Part II: Classical Computer Vision | Building Vision AI: From Pixels to Generative Models

Part Overview

Part I treated an image as a signal: an array to be filtered, transformed, and restored. Part II changes the question. Instead of asking "how do I clean this image?", it asks "what does this image tell me about the world that produced it?" For decades before learned features, vision researchers answered with geometry, optimization, and robust statistics, and their answers still run in production today: the panorama mode on your phone, the tracking in an AR headset, the map inside a robot vacuum. Just as importantly, these methods supply the concepts and vocabulary that deep learning would later inherit.

The nine chapters build in a deliberate sequence. Chapter 9 takes the gradients of Part I and organizes them into structure: edges become lines and circles through Canny, the Hough transform, and robust curve fitting. Chapter 10 then poses the question that unlocks most of geometric vision: can you find the same physical point in two photographs? Corners, scale space, SIFT, binary descriptors, the ratio test, and RANSAC answer it. Chapter 11 widens the view from points to regions, grouping pixels into meaningful areas with clustering, watersheds, and graph cuts.

With correspondence in hand, the part turns to geometry proper. Chapter 12 introduces the pinhole camera and calibration: the exact mathematics of how a 3D scene becomes a 2D image. Chapter 13 puts two calibrated views together and recovers what a single camera lost, building from epipolar geometry through stereo disparity to triangulated 3D points. Chapter 14 scales from two views to hundreds: structure from motion turns a pile of photos into a 3D model, and visual SLAM lets a moving camera build a live map.

Chapter 15 adds the time axis, turning pixel motion into object motion with optical flow, background subtraction, trackers, and Kalman filters. Chapter 16 tells the closing story of the era: hand-crafted features feeding shallow classifiers ruled recognition for two decades, and understanding exactly why that recipe plateaued explains why deep learning won. Chapter 17 consolidates the part's tooling: OpenCV's geometry and video modules, reconstruction pipelines such as COLMAP, and the datasets and benchmarks that keep these methods honest.

Big Picture

Deep learning replaced the features of this part, but not its geometry. Modern pipelines still clean matches with RANSAC, calibrate cameras with Zhang's method, and bootstrap NeRF and Gaussian splatting from COLMAP reconstructions. Learn this part well and Part III will read as a substitution of components inside a structure you already understand, not as a fresh start.

Chapter 9 Edges, Lines & Curves

From raw gradients to structured geometry: the first step from processing images to understanding them.

Chapter 10 Keypoints, Descriptors & Matching

Find the same point in two photographs and most of geometric vision follows.
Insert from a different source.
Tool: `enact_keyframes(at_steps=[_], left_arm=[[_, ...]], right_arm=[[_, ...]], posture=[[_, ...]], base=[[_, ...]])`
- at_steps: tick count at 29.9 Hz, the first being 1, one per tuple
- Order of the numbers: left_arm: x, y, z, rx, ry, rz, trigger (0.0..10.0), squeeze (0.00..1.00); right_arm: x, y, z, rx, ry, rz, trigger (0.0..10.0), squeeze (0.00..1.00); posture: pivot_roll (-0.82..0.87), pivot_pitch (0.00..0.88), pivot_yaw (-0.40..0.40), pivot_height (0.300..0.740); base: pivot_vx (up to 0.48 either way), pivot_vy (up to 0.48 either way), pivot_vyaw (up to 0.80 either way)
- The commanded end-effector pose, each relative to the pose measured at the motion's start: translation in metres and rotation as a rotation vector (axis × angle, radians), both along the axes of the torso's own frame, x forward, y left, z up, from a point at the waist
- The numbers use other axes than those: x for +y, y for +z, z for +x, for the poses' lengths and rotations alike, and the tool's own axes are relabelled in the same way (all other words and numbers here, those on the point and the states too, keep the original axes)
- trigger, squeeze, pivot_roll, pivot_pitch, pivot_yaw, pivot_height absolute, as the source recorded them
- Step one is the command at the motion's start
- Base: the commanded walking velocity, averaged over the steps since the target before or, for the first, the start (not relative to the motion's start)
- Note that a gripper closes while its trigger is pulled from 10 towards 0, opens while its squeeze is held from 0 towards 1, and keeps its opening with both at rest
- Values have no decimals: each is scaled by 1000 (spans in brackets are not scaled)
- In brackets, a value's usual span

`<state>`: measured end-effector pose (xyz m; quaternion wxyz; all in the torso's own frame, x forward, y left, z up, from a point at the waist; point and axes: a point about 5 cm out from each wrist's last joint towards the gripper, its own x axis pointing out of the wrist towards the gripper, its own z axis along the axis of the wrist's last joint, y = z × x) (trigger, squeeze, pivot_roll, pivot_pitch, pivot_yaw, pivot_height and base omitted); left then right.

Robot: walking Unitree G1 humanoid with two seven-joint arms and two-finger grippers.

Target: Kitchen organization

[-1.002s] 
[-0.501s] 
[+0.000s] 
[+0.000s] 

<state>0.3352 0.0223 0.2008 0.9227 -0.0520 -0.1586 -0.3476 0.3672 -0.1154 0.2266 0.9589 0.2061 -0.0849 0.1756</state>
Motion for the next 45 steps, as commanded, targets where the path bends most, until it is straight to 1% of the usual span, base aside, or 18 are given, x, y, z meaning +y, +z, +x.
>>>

Chapter 11 Classical Segmentation & Grouping

Carving an image into meaningful regions with clustering, watersheds, and graphs.

Chapter 12 Camera Models & Calibration

The pinhole camera turns 3D into 2D; calibration tells you exactly how.

Chapter 13 Two-View Geometry, Stereo & Depth

Two cameras and a bit of linear algebra recover what one camera lost: depth.

Chapter 14 Structure from Motion & Visual SLAM

From a pile of photos to a 3D model, and from a moving camera to a live map.

Chapter 15 Motion, Optical Flow & Tracking

Video adds time; flow and tracking turn pixel motion into object motion.

Chapter 16 Classical Recognition Pipelines

Hand-crafted features plus shallow classifiers ruled recognition for two decades; understanding why they plateaued explains why deep learning won.

Chapter 17 Tools of the Trade: The Classical CV Stack

Consolidated reference: libraries, reconstruction tooling, datasets, and external resources for this part.

Where This Part Leads

In Part III: Deep Learning for Computer Vision, the hand-designed pipeline of this part is rebuilt with learned components. The convolution kernels of Chapter 3 become trainable CNN layers, the descriptors of Chapter 10 become learned embeddings, the segmentation of Chapter 11 returns as dense per-pixel prediction, and the geometry of Chapters 12 through 14 resurfaces in monocular depth estimation and neural scene representations. The questions stay the same; the answers start being learned from data.